His carefully guarded anonymity and Pink Panther-ish ability to stay one step ahead and constantly confound expectations are all part of his appeal: his maverick CV features an Academy Award-nominated documentary, Exit through the Gift Shop (2010); a pop-up bemusement park, Dismaland (2015); a dystopian hotel, The Walled-Off Hotel in Bethlehem, and — this year — A Great British Spraycation: 10 graffiti pieces dotted around the seaside towns of the East Anglian coast, including a hermit crab holding a ‘Luxury rentals only’ placard on a sea wall in Cromer.

 

Naturally, the artist is not blind to the irony that the establishment has embraced his anti-establishment art: his screenprint Morons (2006) ridicules the auction world, and in 2018, the artist’s Girl with Balloon (2002) famously shredded itself after selling for $1.4 million, creating a new artwork, Love in the Bin (2018), in the process. (It’s now up for sale again, and expected to fetch up to six times as much.)

 

From wall to canvas

Street art, by definition, belongs on the street, bringing colour and character, often on a dizzyingly large scale, to ugly intersections, derelict buildings and dilapidated walls — so becoming a creative and exhibition space that is available and accessible to everyone. (As Kenny Scharf said: ‘Part of what I do and want to do is bring art into everyday life.
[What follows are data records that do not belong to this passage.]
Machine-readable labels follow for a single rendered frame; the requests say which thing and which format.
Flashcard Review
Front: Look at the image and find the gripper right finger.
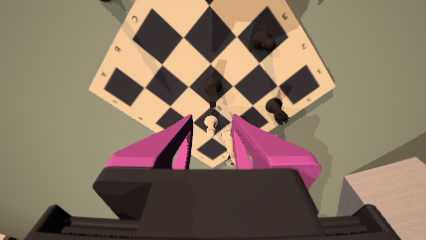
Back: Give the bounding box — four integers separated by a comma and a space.
232, 114, 321, 190

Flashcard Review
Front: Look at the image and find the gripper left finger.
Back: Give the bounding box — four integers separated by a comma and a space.
103, 114, 193, 169

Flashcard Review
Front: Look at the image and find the tan and black chessboard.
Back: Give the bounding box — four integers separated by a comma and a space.
89, 0, 335, 168

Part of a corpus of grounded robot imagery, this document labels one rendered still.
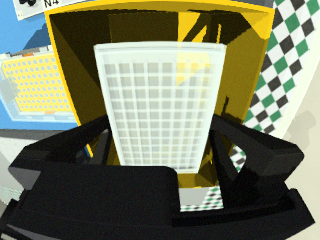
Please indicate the blue bench mat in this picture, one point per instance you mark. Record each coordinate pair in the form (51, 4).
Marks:
(20, 35)

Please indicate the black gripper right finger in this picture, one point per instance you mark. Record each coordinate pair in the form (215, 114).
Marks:
(269, 159)

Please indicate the yellow bin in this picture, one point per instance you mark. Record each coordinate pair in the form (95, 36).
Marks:
(244, 28)

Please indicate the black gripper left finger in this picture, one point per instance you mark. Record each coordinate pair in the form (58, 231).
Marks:
(64, 146)

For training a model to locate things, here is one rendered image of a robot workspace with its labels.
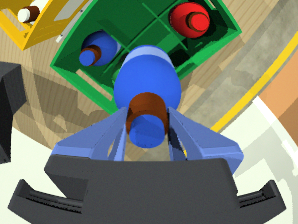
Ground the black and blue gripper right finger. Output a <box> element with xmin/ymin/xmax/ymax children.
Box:
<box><xmin>167</xmin><ymin>106</ymin><xmax>244</xmax><ymax>175</ymax></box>

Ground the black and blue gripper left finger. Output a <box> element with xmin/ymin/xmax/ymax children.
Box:
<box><xmin>50</xmin><ymin>107</ymin><xmax>127</xmax><ymax>161</ymax></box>

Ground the green crate with dividers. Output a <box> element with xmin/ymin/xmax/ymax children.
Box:
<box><xmin>50</xmin><ymin>0</ymin><xmax>242</xmax><ymax>115</ymax></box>

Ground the blue bottle with brown label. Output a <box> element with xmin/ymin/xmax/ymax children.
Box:
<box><xmin>113</xmin><ymin>45</ymin><xmax>182</xmax><ymax>149</ymax></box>
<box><xmin>79</xmin><ymin>29</ymin><xmax>122</xmax><ymax>66</ymax></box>

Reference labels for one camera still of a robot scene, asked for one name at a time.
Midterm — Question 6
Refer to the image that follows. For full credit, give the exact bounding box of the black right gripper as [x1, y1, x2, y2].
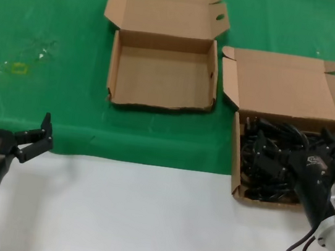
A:
[242, 116, 335, 231]

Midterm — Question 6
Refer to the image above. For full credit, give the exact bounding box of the cardboard box with round hole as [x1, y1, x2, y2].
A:
[91, 0, 235, 119]

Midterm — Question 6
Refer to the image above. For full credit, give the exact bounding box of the green tablecloth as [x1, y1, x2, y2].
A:
[0, 0, 335, 194]

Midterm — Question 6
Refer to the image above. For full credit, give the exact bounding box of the cardboard box holding cables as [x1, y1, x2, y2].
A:
[200, 45, 335, 218]

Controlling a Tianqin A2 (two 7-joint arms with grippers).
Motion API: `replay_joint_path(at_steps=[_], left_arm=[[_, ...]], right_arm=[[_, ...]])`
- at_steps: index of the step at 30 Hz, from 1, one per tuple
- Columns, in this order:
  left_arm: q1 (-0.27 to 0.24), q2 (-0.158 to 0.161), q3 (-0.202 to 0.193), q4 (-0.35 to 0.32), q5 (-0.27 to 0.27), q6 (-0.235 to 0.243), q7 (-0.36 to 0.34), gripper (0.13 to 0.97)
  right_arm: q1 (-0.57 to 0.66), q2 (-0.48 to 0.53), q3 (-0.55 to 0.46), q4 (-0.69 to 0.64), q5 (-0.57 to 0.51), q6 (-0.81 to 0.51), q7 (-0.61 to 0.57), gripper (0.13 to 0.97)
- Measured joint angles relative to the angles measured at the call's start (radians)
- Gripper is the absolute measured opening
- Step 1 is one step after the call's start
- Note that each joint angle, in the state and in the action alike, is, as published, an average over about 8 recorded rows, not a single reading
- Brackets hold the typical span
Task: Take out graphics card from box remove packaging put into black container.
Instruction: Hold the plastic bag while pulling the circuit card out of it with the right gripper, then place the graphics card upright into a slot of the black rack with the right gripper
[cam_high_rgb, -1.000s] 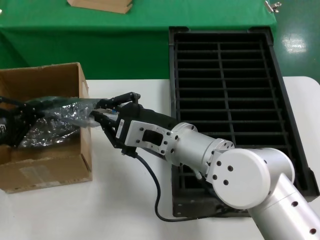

If youre just walking in the street and you’re confronted by something that might change your day — it might inspire you.’)

Many works remain site-specific: Banksy wont authentic works that have been removed from their original settings. Yet many artists also reproduce their murals in the form of screenprints. Banksy has been creating works for sale for more than 20 years, both to democratise his art and raise funds for charities and other organisations (NHS-related, in the case of Game Changer). And for every studio work by the French street artist Invader, there is a corresponding street ‘alias’ — a work executed in a public space.

Trademark figures

Artists inspired by graffiti tend to use figures and techniques that make them instantly recognisable: think of the barking dogs and radiant babies of Keith Haring; the line-and-dot figures of Stik; the giant yellow figures of Brazilian towns Os Gêmeos; the pixellated mosaics of Invader.

 

This is true of female street artists, too: Paris-born Kashink challenges the ‘absurdity of gender representation’ with her colourful comedic images of fat, hairy four-eyed men — ‘badass yet sensitive gangsters’ as she calls them; South African-born Faith47 brings lyricism and spirituality to the harsh urban environment with her giant black-and-white images of wild animals and dreamy figures; and the burqa-clad figures of Shamsia Hassani give a voice to women in her native Afghanistan.

 

Adding to the appeal of these artists’ works, too, is a spontaneity and an exuberance, an irreverent or subversive humour, an urgent sense of political or social injustice, a shared sense of humanity. Basquiat foregrounded the injustices of black existence; Keith Haring promoted anti-drug messaging; Stik, who was homeless for a time, highlights the ‘persistence of the vulnerable’. In 2008, a poster, Hope, by the LA-based street artist Shepard Fairey, famously went viral as the face of the Obama campaign.

 

Street art during lockdown

With museums and galleries closed, it is unsurprising that street art gained yet more traction during lockdown, as artists flouted regulations to venture onto deserted streets and create works that applauded health workers, lampooned politicians and poked fun at behaviour. Authorities often turned a blind eye; and indeed, with the street art of neighbourhoods such as Shoreditch, Belleville and Brooklyn increasingly attracting tourists as well as brightening lives, companies and community groups are now even paying for it.